Using ultrasound or other imaging methods to view the fetus and cyst, a thin tube (called a shunt) can be directly inserted into the cyst and left in place to drain the cyst into the amniotic fluid. This will cause the cyst to shrink and stop or decrease the accumulation of fluid in the fetus.
Some cases of CPAM have multiple cysts that require fetus thoracoscopy to break up the cysts before the shunt can be placed. There is also a subset of patients who might benefit from open fetal surgery, whereby the CPAM is surgically removed from the baby's chest while still in the mother’s uterus.
Surgical treatment post-birth
Some cases of CPAM will regress quickly before birth, which is why monitoring mass growth is so important before deciding on surgical treatment. Careful evaluation after birth is also important to ensure the mass has gone away if it was not removed before birth.

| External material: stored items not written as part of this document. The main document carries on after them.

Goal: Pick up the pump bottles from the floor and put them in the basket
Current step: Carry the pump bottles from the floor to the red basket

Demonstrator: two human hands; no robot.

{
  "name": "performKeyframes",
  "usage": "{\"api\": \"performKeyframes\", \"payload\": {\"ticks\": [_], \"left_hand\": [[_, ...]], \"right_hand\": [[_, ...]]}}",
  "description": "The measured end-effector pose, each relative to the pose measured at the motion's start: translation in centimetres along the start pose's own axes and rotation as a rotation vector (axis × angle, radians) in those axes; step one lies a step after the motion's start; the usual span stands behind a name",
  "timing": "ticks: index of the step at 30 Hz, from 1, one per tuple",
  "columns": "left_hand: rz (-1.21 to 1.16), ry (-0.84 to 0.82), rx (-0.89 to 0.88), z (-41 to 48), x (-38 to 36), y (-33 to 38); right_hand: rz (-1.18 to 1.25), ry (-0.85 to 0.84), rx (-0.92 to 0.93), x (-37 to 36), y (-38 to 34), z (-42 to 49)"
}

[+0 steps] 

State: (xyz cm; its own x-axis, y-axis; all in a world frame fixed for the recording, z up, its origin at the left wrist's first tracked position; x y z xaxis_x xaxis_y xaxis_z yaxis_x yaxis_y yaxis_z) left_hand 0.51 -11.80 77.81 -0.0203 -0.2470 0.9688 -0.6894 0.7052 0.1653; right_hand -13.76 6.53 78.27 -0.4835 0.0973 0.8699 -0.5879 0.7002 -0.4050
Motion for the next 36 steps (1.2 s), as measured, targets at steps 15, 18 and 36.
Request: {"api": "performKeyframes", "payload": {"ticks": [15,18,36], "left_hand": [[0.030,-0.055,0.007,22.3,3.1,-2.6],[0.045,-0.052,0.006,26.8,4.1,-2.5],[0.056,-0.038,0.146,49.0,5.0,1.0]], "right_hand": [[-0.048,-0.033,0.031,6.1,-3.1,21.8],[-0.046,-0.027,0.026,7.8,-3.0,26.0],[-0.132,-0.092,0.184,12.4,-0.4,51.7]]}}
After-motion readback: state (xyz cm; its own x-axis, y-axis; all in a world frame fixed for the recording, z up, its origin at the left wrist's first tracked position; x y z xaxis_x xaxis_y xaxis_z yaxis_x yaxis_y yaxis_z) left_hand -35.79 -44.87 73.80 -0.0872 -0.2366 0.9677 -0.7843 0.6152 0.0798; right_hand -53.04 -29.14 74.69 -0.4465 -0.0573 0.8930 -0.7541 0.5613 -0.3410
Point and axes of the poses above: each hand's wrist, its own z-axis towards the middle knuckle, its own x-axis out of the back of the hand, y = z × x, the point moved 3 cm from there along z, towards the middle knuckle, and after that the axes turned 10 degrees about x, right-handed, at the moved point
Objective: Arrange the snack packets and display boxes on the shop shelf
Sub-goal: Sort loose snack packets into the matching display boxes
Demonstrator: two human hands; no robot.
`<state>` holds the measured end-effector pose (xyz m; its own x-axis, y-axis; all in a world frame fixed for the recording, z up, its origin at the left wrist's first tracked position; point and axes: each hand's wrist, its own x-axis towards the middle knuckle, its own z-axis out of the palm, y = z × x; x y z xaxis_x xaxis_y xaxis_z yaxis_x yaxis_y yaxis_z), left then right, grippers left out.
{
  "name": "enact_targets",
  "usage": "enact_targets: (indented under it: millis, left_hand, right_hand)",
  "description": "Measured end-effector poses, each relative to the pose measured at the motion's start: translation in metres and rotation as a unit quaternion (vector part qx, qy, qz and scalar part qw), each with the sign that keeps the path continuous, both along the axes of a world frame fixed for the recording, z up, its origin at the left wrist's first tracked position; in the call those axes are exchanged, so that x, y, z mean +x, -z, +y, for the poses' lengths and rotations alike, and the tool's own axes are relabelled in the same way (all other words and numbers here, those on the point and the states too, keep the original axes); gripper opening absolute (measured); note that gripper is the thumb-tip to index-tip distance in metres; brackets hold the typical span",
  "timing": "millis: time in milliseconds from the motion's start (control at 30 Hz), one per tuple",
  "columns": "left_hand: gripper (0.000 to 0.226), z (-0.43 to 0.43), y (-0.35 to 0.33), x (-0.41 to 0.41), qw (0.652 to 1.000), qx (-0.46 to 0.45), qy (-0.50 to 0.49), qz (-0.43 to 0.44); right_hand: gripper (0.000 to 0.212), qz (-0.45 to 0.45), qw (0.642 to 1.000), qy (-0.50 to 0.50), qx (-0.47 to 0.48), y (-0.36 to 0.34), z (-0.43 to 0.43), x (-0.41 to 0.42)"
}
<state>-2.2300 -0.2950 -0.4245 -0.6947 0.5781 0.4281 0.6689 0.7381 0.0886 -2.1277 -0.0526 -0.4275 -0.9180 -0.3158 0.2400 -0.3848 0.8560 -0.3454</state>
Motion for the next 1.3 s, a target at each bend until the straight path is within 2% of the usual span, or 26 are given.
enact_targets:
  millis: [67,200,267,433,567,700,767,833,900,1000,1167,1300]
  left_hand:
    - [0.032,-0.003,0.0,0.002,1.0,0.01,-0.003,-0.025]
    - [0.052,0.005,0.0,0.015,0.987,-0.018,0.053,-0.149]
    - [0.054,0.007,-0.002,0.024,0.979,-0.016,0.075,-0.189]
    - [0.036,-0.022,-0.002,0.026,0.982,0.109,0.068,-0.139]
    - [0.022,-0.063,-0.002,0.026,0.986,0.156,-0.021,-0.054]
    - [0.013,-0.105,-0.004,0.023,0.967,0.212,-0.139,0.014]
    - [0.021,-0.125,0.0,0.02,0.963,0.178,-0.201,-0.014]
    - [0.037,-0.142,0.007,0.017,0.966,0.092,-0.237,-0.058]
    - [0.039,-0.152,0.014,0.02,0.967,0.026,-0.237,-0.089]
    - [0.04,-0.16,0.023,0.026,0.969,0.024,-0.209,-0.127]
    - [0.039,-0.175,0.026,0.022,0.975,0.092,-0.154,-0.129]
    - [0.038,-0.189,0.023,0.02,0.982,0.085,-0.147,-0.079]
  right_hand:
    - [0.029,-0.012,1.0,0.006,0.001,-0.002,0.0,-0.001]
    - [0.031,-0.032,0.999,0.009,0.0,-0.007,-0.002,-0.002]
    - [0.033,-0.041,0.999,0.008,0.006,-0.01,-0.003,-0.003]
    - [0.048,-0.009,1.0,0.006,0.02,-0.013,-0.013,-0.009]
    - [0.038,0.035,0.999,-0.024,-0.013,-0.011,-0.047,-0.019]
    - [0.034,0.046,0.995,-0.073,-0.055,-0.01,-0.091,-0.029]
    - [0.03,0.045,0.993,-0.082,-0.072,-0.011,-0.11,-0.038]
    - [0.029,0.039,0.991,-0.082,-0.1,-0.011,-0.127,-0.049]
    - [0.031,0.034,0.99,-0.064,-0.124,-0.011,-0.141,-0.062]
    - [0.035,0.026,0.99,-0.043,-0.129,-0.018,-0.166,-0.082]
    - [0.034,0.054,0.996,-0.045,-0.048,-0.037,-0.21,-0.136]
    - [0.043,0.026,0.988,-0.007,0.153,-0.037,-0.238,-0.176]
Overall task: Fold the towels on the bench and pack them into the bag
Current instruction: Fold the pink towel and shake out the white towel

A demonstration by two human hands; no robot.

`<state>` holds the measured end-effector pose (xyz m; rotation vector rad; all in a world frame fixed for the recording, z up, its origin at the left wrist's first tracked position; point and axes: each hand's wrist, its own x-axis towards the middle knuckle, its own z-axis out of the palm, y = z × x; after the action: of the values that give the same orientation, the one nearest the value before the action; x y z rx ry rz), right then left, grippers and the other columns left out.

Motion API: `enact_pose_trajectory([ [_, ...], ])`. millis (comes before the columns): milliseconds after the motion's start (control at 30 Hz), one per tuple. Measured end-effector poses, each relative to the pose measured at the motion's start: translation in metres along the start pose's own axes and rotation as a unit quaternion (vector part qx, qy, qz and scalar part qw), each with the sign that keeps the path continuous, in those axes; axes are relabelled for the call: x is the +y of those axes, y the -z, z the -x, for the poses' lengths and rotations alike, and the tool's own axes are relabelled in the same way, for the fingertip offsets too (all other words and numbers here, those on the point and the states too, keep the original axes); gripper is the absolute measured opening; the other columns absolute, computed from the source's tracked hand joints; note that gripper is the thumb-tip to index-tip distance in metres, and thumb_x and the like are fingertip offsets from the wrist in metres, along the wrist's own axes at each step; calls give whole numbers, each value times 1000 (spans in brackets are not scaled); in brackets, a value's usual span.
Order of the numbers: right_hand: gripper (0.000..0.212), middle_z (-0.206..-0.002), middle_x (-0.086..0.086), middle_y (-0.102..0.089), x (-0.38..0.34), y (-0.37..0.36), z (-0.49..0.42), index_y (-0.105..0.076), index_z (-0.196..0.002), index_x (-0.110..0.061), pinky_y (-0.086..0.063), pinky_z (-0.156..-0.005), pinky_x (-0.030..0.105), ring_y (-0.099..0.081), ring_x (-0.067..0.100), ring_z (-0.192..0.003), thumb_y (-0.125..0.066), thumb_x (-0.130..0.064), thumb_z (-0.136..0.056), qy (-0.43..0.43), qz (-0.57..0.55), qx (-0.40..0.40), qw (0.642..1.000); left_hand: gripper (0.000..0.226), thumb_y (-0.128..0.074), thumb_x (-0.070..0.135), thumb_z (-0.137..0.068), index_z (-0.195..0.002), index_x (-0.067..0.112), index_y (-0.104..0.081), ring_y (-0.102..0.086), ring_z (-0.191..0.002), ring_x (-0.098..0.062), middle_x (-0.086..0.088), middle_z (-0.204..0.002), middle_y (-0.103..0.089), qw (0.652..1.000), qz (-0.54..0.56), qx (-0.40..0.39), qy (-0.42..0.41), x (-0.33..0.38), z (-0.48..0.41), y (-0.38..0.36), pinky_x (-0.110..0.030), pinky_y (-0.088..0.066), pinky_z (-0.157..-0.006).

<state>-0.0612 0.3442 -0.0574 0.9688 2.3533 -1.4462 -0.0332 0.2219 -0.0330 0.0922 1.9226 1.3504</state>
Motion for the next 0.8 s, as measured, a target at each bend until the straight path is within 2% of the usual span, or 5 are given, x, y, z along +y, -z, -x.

Subtle abnormalities might be evident on a chest X-ray, but a chest CT or MRI may be necessary to detect residual CPAM tissue.
Complete removal of the CPAM mass, usually by taking out the entire affected lung lobe (lobectomy), is the treatment of choice for CPAM if we still find cysts or masses after initial treatments.
What are the outcomes for CPAM surgery?
The long-term outcome for infants following CPAM surgery is excellent. Infants usually have remarkable growth of lung tissue that remains following surgery, which usually compensates for the portion of lung that was removed (if any).
Why choose the Colorado Fetal Care Center for your child's CPAM treatment?
If your child was diagnosed with congenital pulmonary airway malformation, you probably have a lot of questions. The Colorado Fetal Care Center can answer them. Our team has a lot of experience caring for babies with CPAM, even though it is a rare condition.
When you come to our Center, you will have a full team of specialists to care for you and your baby so we meet all your needs. And you'll have the same team with you before, during and after birth. Our team will get to know your family and your specific needs, so we can meet them.